> **TASK TO CARRY OUT**: Each line in the records below that has the word "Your" should be copied.

> **SOURCE INFORMATION**:

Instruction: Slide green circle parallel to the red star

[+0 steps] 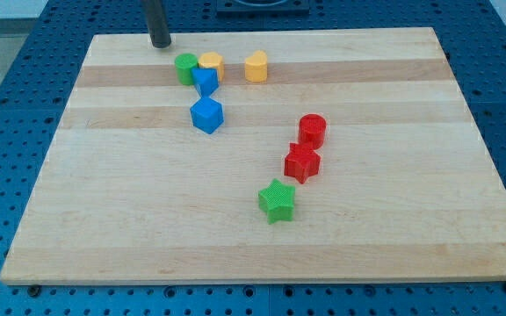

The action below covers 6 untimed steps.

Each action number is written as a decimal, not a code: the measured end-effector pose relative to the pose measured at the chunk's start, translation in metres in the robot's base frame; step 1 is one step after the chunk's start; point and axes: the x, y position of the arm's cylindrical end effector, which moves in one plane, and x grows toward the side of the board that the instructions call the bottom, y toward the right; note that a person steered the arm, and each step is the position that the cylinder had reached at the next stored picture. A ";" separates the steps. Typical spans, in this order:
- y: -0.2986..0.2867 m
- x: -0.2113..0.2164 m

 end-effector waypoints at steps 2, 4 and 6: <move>0.037 0.008; 0.044 0.113; 0.044 0.208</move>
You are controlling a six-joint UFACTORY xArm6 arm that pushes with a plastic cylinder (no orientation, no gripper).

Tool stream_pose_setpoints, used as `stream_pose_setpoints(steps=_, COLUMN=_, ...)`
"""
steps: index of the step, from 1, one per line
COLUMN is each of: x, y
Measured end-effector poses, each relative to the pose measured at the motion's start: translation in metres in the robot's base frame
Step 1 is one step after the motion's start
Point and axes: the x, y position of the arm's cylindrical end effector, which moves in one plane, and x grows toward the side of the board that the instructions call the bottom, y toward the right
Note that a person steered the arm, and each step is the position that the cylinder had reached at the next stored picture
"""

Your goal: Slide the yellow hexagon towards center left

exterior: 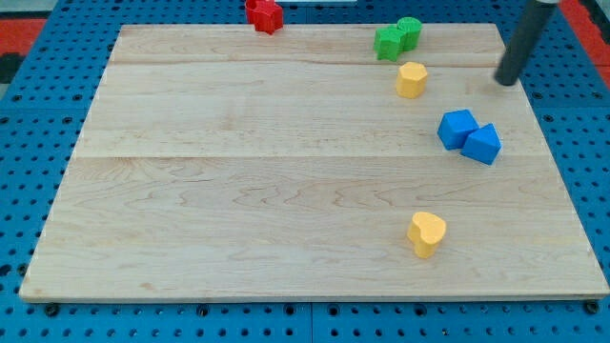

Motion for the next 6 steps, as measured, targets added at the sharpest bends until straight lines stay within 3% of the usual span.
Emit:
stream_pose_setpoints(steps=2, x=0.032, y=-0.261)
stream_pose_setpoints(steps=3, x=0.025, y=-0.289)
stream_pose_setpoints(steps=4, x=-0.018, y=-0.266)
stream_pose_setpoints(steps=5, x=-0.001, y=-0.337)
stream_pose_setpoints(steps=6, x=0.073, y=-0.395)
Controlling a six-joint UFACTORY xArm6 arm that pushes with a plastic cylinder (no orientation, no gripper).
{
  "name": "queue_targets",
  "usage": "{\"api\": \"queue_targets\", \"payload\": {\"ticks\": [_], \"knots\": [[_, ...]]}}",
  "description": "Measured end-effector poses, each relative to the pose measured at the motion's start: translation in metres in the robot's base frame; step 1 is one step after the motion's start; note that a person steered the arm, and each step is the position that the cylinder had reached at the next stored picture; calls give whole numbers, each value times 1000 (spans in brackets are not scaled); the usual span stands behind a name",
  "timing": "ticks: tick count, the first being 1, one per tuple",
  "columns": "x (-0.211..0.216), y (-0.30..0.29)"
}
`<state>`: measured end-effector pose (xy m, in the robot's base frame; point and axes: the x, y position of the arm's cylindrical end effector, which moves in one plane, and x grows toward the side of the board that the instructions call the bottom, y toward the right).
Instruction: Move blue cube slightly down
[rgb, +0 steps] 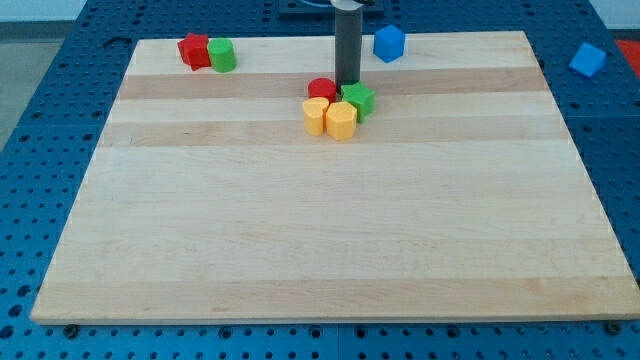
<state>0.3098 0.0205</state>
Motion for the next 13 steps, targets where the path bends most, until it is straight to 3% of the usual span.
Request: {"api": "queue_targets", "payload": {"ticks": [1, 3, 4, 6, 7, 9, 13], "knots": [[-41, 22], [-88, -44], [-117, -2], [-111, 95], [-102, 116], [-90, 76], [-71, 74]]}}
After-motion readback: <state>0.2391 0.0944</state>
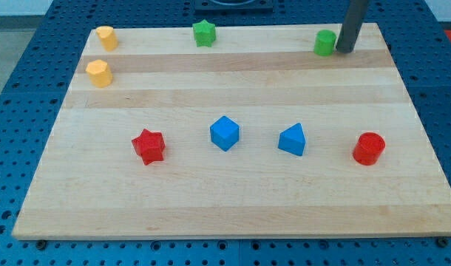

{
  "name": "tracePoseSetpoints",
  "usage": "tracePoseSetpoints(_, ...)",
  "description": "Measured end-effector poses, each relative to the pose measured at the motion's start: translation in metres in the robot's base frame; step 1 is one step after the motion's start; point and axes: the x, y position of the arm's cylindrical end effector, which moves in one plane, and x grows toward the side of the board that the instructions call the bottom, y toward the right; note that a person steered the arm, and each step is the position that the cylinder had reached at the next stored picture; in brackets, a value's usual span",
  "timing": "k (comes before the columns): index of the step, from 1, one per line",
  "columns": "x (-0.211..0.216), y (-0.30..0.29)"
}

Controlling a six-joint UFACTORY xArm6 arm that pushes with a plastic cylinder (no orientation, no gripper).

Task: Nudge the green circle a bit up

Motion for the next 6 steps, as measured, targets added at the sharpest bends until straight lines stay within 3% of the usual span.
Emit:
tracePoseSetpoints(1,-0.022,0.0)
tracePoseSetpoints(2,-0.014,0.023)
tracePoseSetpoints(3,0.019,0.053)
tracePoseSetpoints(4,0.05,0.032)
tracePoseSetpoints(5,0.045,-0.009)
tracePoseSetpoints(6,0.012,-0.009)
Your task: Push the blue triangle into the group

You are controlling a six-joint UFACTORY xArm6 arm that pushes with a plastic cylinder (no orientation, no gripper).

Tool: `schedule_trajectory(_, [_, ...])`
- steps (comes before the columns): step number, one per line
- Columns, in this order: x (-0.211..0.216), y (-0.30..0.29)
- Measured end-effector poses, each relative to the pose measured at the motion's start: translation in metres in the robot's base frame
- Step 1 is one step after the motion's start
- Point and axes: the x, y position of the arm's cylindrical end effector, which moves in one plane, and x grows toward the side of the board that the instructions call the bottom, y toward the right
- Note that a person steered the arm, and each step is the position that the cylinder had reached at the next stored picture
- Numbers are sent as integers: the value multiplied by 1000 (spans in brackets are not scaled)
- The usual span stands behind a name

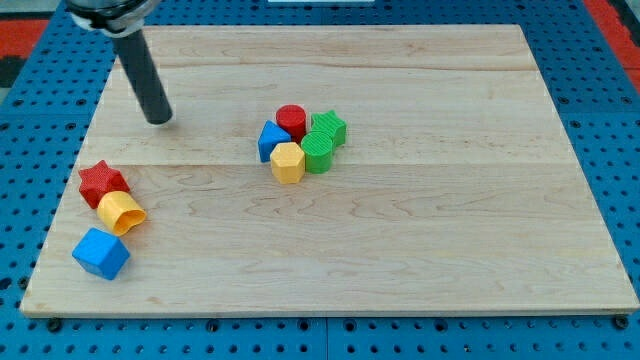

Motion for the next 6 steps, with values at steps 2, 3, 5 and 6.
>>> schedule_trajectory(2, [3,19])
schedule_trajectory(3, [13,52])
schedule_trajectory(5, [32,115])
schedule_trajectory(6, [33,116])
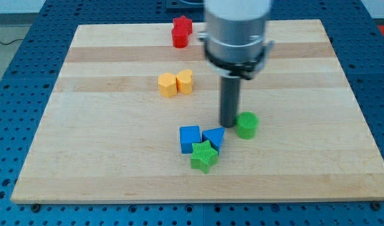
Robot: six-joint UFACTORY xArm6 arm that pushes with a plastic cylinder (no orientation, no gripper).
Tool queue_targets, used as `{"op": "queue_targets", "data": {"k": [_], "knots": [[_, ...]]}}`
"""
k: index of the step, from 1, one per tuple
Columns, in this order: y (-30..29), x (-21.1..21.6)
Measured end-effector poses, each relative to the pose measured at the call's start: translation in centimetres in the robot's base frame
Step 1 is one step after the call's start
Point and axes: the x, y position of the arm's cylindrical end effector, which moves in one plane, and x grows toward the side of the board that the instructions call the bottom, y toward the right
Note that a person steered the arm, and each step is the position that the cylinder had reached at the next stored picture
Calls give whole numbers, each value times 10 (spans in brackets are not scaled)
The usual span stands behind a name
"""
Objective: Place the blue blocks vertically under the yellow blocks
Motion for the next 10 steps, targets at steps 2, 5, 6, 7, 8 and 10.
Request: {"op": "queue_targets", "data": {"k": [2,5,6,7,8,10], "knots": [[45,29],[13,68],[6,52],[2,43],[-27,43],[-141,51]]}}
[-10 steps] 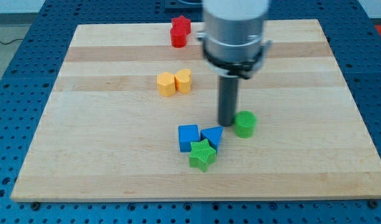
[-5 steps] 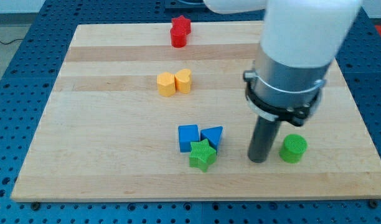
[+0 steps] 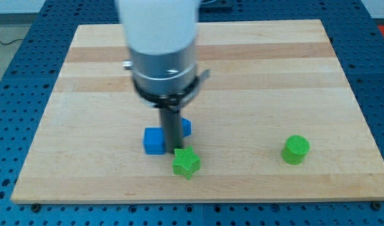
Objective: Place the blue blocks vertically under the yellow blocks
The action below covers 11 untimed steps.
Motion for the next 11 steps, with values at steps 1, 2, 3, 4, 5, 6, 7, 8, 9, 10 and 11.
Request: {"op": "queue_targets", "data": {"k": [1,2,3,4,5,6,7,8,9,10,11], "knots": [[-43,0],[-51,0],[-62,16],[-91,37],[-126,32],[-119,0],[-89,-18],[-54,-23],[-35,-23],[-35,-23],[-43,-20]]}}
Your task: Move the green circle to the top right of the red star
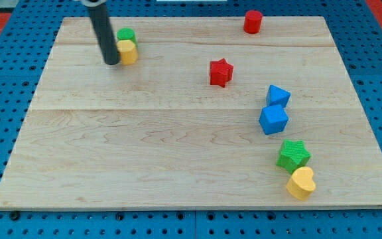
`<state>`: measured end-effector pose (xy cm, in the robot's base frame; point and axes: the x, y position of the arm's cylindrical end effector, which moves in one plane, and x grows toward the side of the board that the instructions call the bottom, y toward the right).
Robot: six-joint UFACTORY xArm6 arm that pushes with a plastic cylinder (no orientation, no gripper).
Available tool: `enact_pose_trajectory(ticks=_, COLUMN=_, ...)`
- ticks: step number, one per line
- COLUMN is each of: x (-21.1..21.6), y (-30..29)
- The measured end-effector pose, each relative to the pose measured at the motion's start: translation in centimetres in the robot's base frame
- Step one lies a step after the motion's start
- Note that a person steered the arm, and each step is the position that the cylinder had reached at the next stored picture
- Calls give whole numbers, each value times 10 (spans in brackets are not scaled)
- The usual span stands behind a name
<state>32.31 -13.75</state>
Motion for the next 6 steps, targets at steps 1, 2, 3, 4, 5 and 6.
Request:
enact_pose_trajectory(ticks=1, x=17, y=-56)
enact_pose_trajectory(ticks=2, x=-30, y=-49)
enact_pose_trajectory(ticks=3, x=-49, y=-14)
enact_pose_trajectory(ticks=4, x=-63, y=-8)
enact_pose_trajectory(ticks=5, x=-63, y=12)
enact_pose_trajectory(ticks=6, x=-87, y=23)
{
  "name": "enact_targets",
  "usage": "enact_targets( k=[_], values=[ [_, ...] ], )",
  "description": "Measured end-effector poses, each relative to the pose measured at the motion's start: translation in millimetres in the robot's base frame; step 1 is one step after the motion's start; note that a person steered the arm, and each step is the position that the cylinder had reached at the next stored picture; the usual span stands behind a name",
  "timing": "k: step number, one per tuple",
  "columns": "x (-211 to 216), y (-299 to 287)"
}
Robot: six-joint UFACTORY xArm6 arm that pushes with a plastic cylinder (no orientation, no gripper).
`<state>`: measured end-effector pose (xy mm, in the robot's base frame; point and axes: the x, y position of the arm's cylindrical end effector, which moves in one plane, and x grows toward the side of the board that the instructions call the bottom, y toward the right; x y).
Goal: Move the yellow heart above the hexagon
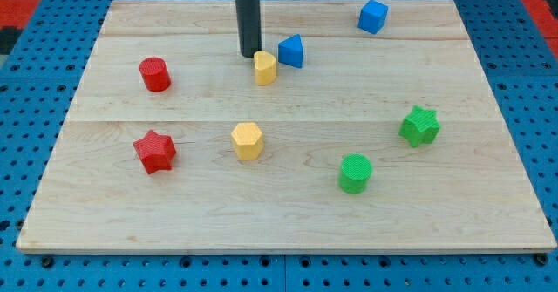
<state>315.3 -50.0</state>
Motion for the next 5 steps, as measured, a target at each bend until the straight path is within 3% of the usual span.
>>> enact_targets(
  k=[1, 2, 3, 4, 5],
  values=[
    [44, 27],
    [52, 41],
    [32, 60],
    [63, 127],
    [75, 104]
  ],
)
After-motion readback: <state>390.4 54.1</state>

> **FINISHED EXERCISE**:
Your goal: Slide the yellow hexagon towards center left
Your task: Push the blue triangle into the group
Your task: Move the green circle to the top right of the red star

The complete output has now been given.